The Lancet Global Health May 01, 2020

Pouramin P, Li CS, Busse JW, et al. - Researchers conducted the largest prospective observational study to date examining delays in hospital admission among orthopedic fracture patients. Further, they applied the Lancet Commission on Global Surgery's Three Delays framework, categorizing delays in accessing timely surgical care into delays in seeking care (First Delay), reaching care (Second Delay), and receiving care (Third Delay), to determine the main reasons for these delays in low-income and middle-income countries. They conducted a prospective observational substudy of the ongoing International Orthopaedic Multicenter Study in Fracture Care (INORMUS), including cases with fracture across 49 hospitals in 18 low-income and middle-income countries, categorized into the regions of China, Africa, India, south and east Asia, and Latin America.

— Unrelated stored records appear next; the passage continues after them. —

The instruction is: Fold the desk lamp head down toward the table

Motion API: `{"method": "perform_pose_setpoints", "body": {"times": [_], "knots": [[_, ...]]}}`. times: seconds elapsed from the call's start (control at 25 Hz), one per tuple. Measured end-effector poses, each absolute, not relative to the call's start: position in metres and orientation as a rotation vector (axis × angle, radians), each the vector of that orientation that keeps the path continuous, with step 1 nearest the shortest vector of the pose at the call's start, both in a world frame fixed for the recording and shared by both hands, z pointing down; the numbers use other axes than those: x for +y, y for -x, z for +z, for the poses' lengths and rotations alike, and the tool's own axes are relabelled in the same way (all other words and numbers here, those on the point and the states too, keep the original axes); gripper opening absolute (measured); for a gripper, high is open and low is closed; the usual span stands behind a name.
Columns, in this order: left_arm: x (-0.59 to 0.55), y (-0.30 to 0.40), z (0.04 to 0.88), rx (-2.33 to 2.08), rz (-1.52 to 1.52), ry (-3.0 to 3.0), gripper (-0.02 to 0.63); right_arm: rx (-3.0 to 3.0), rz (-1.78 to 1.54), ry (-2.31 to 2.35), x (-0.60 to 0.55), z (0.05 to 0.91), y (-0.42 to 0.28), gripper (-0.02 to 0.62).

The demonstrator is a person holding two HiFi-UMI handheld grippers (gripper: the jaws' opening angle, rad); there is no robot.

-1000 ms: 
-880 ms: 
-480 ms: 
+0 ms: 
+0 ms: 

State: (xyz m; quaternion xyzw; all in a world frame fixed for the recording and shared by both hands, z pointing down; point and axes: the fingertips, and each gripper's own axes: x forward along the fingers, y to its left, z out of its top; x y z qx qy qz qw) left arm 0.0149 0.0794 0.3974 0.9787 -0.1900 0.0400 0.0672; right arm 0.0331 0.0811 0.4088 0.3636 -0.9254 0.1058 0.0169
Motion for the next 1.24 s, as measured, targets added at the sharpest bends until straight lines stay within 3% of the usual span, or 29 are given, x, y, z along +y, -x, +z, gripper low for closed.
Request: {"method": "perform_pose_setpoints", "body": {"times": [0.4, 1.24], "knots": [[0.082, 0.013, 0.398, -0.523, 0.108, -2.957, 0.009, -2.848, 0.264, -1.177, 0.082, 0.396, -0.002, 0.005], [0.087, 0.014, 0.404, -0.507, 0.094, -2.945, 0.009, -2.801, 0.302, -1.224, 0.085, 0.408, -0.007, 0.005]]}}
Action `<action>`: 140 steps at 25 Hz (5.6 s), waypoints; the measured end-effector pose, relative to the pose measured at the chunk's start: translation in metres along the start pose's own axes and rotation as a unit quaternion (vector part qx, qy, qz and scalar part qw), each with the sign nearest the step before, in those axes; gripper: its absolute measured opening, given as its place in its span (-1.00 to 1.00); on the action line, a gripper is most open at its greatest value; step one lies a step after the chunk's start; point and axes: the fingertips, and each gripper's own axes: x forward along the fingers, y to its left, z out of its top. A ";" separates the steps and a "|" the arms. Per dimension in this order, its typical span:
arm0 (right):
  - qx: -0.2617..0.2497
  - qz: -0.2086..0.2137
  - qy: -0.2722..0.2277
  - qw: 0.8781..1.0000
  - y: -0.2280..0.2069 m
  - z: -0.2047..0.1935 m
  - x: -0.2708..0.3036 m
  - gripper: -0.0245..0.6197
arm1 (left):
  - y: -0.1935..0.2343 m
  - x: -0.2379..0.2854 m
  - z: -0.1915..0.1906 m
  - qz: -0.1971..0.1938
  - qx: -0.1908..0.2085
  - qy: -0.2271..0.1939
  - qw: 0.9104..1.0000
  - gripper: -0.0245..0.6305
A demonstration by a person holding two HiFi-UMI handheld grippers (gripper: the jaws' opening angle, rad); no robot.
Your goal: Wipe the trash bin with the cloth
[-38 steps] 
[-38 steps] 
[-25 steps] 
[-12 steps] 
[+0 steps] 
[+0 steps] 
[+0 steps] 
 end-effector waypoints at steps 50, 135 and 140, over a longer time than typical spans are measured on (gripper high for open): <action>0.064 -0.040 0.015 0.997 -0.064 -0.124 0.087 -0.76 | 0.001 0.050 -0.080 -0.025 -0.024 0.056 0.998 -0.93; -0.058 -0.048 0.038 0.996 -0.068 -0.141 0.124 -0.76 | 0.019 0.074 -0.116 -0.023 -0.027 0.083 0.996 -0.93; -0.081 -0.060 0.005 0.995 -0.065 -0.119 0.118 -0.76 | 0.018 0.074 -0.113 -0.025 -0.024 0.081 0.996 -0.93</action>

They defined delays for cases with open fractures as being more than 2 h from the time of injury (in accordance with the Lancet Commission on Global Surgery) and for those with closed fractures as being a delay of more than 24 h. Among 31,255 patients with fractures [median age: 45 years; 19,937 (63·8%) men], lower limb fractures were reported in 14,524 (46·5%) patients, making them the most common fractures. Per observations, timely hospital admission remains largely inaccessible in low-income and middle-income countries; this is particularly evident among patients with open fractures. The most common reason for delays were interfacility referrals and Third Delays among patients delayed by more than 24 h. In comparison with other methods of transportation (eg, walking, rickshaw), ambulances resulted in delay in transporting patients with open fractures to a treating hospital. Delays of more than 24 h before admission to hospital were more frequent among patients with closed spine and pelvic fractures when compared with patients with closed lower limb fractures. Decreasing hospital-based delays in receiving care, and, in particular, improving interfacility referral systems are identified to be the most relevant tools for lowering delays in admissions to hospital.